TASK BRIEF ->
Your copy of the data should match it exactly, leaving out only the pictures.

···

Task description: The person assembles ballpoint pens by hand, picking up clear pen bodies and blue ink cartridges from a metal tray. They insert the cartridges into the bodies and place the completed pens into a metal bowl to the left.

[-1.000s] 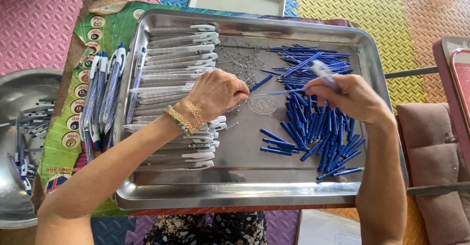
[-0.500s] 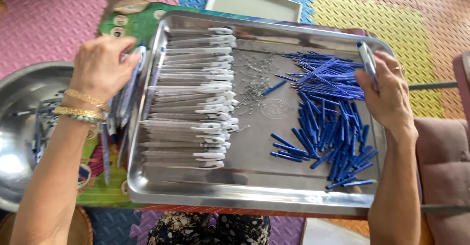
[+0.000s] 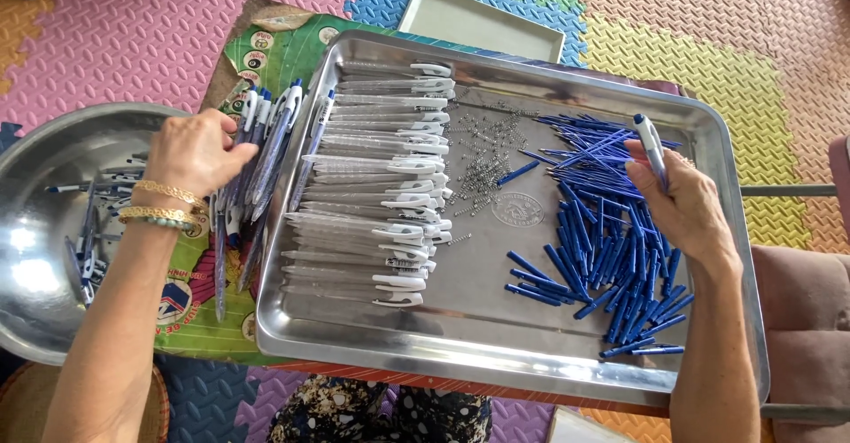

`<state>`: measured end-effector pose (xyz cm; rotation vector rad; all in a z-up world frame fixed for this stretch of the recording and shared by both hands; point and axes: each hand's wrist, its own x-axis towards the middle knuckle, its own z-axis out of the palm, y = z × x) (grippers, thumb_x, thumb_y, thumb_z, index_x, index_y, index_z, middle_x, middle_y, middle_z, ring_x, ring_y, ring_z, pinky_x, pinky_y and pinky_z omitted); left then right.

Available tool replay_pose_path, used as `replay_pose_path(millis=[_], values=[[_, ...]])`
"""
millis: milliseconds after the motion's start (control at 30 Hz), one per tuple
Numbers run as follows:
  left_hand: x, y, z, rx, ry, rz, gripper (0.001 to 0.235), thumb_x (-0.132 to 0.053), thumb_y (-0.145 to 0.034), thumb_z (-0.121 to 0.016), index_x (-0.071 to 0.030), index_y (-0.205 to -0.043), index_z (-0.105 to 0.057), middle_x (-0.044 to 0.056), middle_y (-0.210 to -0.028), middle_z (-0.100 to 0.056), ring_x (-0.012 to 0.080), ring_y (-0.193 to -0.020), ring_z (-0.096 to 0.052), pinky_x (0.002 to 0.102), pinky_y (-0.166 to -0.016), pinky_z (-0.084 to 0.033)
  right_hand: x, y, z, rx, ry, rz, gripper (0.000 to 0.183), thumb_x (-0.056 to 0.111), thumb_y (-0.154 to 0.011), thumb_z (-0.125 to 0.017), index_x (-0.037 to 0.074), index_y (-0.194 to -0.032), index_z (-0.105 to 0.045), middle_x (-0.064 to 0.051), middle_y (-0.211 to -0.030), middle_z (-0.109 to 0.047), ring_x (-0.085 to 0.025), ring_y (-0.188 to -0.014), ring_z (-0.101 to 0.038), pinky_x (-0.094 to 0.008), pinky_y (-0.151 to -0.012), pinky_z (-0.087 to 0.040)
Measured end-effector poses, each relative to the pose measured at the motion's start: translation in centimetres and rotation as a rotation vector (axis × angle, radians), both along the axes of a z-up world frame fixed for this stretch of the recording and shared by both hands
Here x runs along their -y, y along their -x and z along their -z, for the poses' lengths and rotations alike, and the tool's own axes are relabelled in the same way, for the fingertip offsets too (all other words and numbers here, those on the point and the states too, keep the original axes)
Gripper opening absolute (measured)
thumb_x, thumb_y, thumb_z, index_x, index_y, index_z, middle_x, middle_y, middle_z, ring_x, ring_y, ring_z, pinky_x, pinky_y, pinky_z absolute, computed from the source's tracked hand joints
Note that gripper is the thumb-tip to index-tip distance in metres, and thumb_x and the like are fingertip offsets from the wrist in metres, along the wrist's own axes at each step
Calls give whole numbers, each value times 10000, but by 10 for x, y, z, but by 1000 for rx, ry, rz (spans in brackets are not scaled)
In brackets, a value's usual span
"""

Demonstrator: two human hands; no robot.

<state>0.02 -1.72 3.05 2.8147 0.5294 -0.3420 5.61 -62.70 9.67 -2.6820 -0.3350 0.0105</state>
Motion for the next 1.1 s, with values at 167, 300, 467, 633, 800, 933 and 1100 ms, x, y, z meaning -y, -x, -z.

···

EXERCISE OUTPUT ->
Task description: The person assembles ballpoint pens by hand, picking up clear pen bodies and blue ink cartridges from a metal tray. They insert the cartridges into the bodies and place the completed pens into a metal bowl to the left.

[-1.000s] 
[-0.500s] 
[+0.000s] 

`<state>`: measured end-effector pose (xyz cm; rotation vector rad; all in a z-up world frame fixed for this stretch of the recording and shared by both hands; point and axes: each hand's wrist, its own x-axis towards the middle knuckle, its own z-axis out of the palm, y = z × x) (grippers, thumb_x, thumb_y, thumb_z, index_x, index_y, index_z, middle_x, middle_y, middle_z, ring_x, ring_y, ring_z, pinky_x, pinky_y and pinky_z omitted); left then right.

Available tool replay_pose_path, used as `replay_pose_path(millis=[_], values=[[_, ...]])`
"""
millis: milliseconds after the motion's start (control at 30 Hz), one per tuple
Numbers run as follows:
  left_hand: x, y, z, rx, ry, rz, gripper (0.001 to 0.235), thumb_x (-0.132 to 0.053), thumb_y (-0.145 to 0.034), thumb_z (-0.121 to 0.016), index_x (-0.071 to 0.030), index_y (-0.205 to -0.043), index_z (-0.105 to 0.057), middle_x (-0.044 to 0.056), middle_y (-0.210 to -0.028), middle_z (-0.100 to 0.056), ring_x (-0.012 to 0.080), ring_y (-0.193 to -0.020), ring_z (-0.096 to 0.052), pinky_x (0.002 to 0.102), pinky_y (-0.166 to -0.016), pinky_z (-0.084 to 0.033)
  right_hand: x, y, z, rx, ry, rz, gripper (0.000 to 0.183), thumb_x (-0.056 to 0.111), thumb_y (-0.154 to 0.011), thumb_z (-0.125 to 0.017), index_x (-0.037 to 0.074), index_y (-0.194 to -0.032), index_z (-0.105 to 0.045), middle_x (-0.064 to 0.051), middle_y (-0.211 to -0.030), middle_z (-0.109 to 0.047), ring_x (-0.085 to 0.025), ring_y (-0.188 to -0.014), ring_z (-0.101 to 0.038), pinky_x (-0.094 to 0.008), pinky_y (-0.151 to -0.012), pinky_z (-0.087 to 0.040)
Measured end-effector poses, each relative to the pose measured at the motion's start: translation in centimetres and rotation as a rotation vector (axis × angle, radians), both along the axes of a z-up world frame fixed for this stretch of the recording and shared by both hands
Here x runs along their -y, y along their -x and z along their -z, for the poses' lengths and rotations alike, and the tool's own axes are relabelled in the same way, for the fingertip offsets too (all other words and numbers here, those on the point and the states too, keep the original axes)
Gripper opening absolute (measured)
thumb_x, thumb_y, thumb_z, index_x, index_y, index_z, middle_x, middle_y, middle_z, ring_x, ring_y, ring_z, pinky_x, pinky_y, pinky_z absolute, computed from the source's tracked hand joints
Note that gripper is the thumb-tip to index-tip distance in metres, and thumb_x and the like are fingertip offsets from the wrist in metres, along the wrist's own axes at each step
Calls give whole numbers, each value times 10000, but by 10 for x, y, z, but by 1000 for rx, ry, rz (spans in brackets are not scaled)
In brackets, a value's usual span
"""

Demonstrator: two human hands; no robot.

<state>0.02 -1.72 3.05 2.8147 0.5294 -0.3420 5.61 -62.70 9.67 -2.6820 -0.3350 0.0105</state>
Motion for the next 1.1 s, with values at 167, 300, 467, 633, 800, 933 and 1100 ms, x, y, z meaning -y, -x, -z.

This output is complete, and the exercise is done.